The sheer betrayal of it all still took my breath away. He told some grubby reporter everything I had confided to him in the secrecy of our bed, that I confessed while we walked, hand in hand, along Grantchester Grind or through the Fens themselves; all of those deep and hidden things, which it turns out were all lies anyway, tales spun by the Red Queen out of desperation and terror, and always flight, flight, flight. Stories about the drug use, the breakdowns, the distant clashing rocks of my imaginary past.
Neither of us, however, is interested in fighting about this now. I, at least, have other priorities. As a consequence, I will keep my house, Eddy will keep his flat, and we will have no further dealings with one another.

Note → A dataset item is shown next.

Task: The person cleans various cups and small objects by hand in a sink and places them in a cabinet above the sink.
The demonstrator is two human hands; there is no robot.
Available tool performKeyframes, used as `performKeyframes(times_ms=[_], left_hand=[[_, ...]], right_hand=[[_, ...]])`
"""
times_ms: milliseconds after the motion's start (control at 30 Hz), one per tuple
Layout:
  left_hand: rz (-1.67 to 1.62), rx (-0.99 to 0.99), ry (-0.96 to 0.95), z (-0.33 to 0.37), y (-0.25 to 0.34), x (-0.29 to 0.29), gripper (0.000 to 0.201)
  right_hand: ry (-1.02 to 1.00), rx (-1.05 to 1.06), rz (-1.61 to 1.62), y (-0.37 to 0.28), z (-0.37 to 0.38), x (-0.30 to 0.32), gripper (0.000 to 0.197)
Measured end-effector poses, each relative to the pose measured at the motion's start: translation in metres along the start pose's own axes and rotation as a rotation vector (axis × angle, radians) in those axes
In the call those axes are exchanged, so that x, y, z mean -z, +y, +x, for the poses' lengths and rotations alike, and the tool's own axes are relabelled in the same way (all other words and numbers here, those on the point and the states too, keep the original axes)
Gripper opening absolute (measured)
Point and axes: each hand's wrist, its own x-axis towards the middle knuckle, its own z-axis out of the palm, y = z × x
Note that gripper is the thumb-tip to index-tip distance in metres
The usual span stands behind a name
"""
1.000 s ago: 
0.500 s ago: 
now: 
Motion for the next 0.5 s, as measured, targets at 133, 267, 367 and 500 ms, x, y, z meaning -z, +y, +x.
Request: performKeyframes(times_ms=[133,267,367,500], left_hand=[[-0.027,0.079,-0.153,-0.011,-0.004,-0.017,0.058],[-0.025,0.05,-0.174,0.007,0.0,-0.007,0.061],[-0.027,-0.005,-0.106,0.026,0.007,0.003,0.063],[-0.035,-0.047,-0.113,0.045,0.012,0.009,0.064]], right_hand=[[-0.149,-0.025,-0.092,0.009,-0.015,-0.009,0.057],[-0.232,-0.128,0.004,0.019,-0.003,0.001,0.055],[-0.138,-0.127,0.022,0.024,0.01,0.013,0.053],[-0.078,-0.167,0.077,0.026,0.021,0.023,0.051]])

Stephen pushed the sheaf of paper towards him. ‘Mr Lewis? You first.’
Eddy signed the documents quickly, contemptuously, as though this was all beneath him, and then shoved them over the desk to me.
There was a big cross drawn next to Margot Lewis, marking where I should sign my name. My pen paused over it, as though startled. After all, who is Margot Lewis? Can she legally sign documents? Does she even exist in any meaningful way?

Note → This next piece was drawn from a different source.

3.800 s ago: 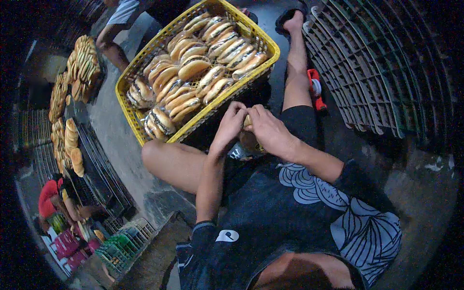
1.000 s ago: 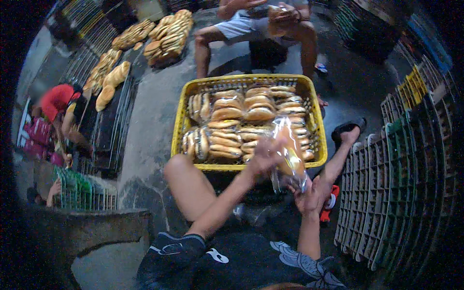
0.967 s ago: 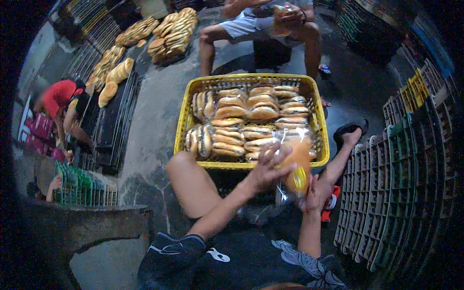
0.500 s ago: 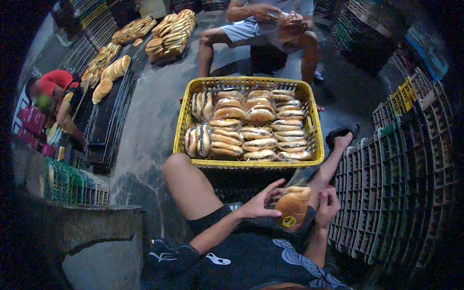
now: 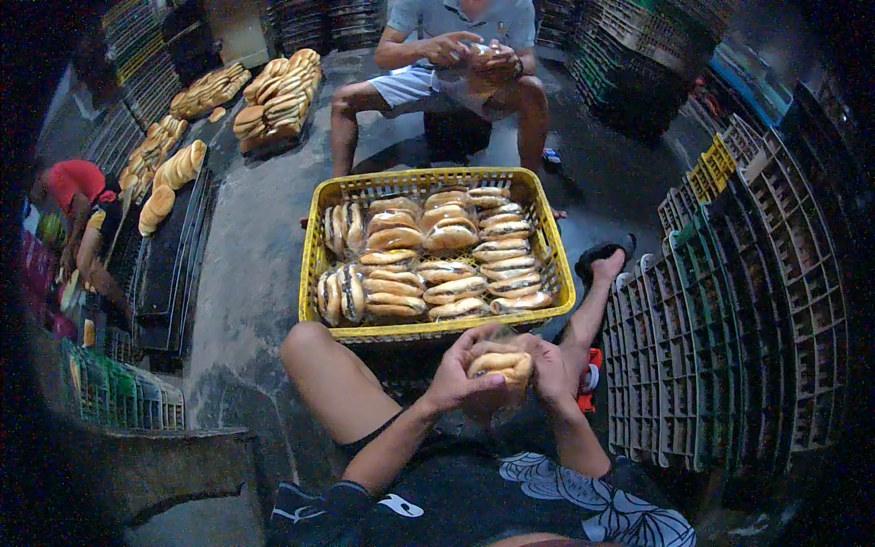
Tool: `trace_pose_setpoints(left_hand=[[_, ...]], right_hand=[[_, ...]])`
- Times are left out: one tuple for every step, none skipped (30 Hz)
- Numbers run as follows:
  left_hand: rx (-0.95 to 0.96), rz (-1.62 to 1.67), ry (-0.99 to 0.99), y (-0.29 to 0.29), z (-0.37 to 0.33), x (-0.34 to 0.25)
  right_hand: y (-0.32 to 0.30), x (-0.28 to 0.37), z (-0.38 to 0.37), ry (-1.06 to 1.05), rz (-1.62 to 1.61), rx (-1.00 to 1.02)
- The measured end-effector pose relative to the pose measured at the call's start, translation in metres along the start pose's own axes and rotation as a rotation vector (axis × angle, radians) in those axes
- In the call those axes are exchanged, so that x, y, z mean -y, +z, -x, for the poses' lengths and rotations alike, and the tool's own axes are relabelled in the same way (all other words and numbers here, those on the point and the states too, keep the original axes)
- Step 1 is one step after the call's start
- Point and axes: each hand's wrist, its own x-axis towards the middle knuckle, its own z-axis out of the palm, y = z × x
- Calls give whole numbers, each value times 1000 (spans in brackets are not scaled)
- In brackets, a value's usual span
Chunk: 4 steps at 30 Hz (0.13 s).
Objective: The person sits on the floor and repeatedly picks buns from a basket, places them into clear plastic bags, and seals the bags. The sealed buns are then placed back into the basket. The process is repeated continuously.
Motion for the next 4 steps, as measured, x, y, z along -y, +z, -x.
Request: trace_pose_setpoints(left_hand=[[1, -66, -27, -6, 0, 2], [38, -134, -31, -13, 0, 3], [70, -194, -38, -17, 1, 7], [78, -246, 37, -21, -3, 14]], right_hand=[[7, 3, 2, -186, 104, -38], [16, 7, 2, -370, 210, -77], [22, 11, 4, -544, 322, -116], [20, 18, 8, -472, 546, -25]])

In for a penny, in for a pound. My pen scratched decisively across the paper.
And just like that, we were done.
I lingered with Stephen on the steps of his offices while he fussed with his cashmere scarf.
‘Well, that was awful,’ I observed.
‘Yes, but better to have it over and done with.’ He fastened his coat against the cold breeze. Somewhere out there the City of London was knee-deep in rush hour, but here, in the medieval parkland of the Middle Temple, all was strangely quiet, serene. ‘I don’t think you’ve been holding out for a reconciliation.’
‘Absolutely not.’
‘Can I walk you to the station?’
‘Thanks, that’s very kind, but no. I’m meeting someone in the Delaunay.’
‘At least let me flag you a cab from the road,’ he said.
‘No really, it’s fine. I’d rather walk. And I haven’t spotted any reporters – though I haven’t properly beaten the shrubbery around here yet, so maybe I’m jumping to conclusions.’ I barked out a laugh, but he wasn’t fooled and he gave me a stern glance.